The first instinct, when measurement and data are this tightly coupled, is to avoid the problem. Ship version one, attest it, bind the data to it, and never touch it again. Stability as a feature.

This does not survive contact with reality. The CVE that lands next quarter does not care that your measurement is convenient. The cryptographic library you depend on will issue a fix, and "we chose not to apply it because upgrades are hard" is not a sentence you want to read in an incident report. Beyond security, software that cannot evolve is software that slowly dies: no new capabilities, no performance work, no response to what users actually ask for.

So upgrades are not optional. The question is not whether a confidential app changes its measurement over its lifetime. It is what happens to the data the moment it does.

What actually breaks on an upgrade

Inside an SGX enclave, persistence works through sealing: the CPU encrypts data to the enclave's identity, so only the same code on the same machine can read it back. Confidential VMs (Intel TDX, AMD SEV-SNP) have no equivalent primitive, so they reach for a key held elsewhere and use it to unlock an encrypted volume. Either way, the principle is the same. The data at rest is encrypted, and the right to decrypt it is gated on the running code's measurement.

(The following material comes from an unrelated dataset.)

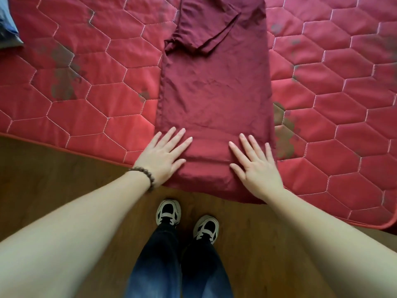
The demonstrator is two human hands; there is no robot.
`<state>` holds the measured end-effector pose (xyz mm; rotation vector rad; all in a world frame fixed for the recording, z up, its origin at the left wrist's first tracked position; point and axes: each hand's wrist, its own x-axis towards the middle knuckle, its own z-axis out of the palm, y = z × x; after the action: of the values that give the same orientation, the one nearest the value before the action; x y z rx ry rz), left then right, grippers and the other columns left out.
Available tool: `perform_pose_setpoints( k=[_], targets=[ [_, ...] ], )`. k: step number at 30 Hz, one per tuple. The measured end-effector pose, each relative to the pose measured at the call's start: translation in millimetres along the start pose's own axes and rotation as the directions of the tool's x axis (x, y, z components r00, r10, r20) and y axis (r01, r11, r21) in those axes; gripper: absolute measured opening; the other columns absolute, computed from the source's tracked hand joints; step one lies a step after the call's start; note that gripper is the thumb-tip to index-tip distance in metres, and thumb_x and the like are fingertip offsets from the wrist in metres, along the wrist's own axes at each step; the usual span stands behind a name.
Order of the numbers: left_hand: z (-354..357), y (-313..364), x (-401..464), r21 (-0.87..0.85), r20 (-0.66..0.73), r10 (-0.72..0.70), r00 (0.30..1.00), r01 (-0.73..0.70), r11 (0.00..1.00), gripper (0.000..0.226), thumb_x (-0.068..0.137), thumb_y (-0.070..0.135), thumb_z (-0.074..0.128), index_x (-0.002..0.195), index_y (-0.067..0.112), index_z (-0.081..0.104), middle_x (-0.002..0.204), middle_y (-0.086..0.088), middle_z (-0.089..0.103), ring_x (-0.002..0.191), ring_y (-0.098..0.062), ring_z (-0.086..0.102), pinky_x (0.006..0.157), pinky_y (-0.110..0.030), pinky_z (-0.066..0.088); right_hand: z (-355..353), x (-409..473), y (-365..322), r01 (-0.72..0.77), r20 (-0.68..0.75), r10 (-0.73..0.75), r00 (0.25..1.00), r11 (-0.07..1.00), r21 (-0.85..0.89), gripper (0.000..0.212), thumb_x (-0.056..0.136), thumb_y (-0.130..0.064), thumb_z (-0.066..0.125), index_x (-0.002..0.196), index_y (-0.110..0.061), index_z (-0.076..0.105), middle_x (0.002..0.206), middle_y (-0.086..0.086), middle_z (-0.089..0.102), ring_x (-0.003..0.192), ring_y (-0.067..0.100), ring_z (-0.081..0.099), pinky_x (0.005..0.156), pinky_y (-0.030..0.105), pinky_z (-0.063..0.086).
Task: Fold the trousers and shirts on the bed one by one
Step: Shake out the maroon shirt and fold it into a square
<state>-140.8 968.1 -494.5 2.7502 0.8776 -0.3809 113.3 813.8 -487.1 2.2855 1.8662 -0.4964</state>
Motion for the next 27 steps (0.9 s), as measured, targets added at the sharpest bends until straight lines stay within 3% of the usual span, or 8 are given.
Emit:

Now ship version two. The build is different, so the measurement is different. For sealing, the CPU will simply refuse to unseal version one's data to version two. For a volume-based confidential VM, whatever holds the key must decide whether this new, unrecognised measurement is allowed to have it. In both cases the data has not gone anywhere. It is sitting on disk, encrypted, intact. It is just unreachable, because the thing that was authorised to reach it no longer exists, and a new thing has taken its place.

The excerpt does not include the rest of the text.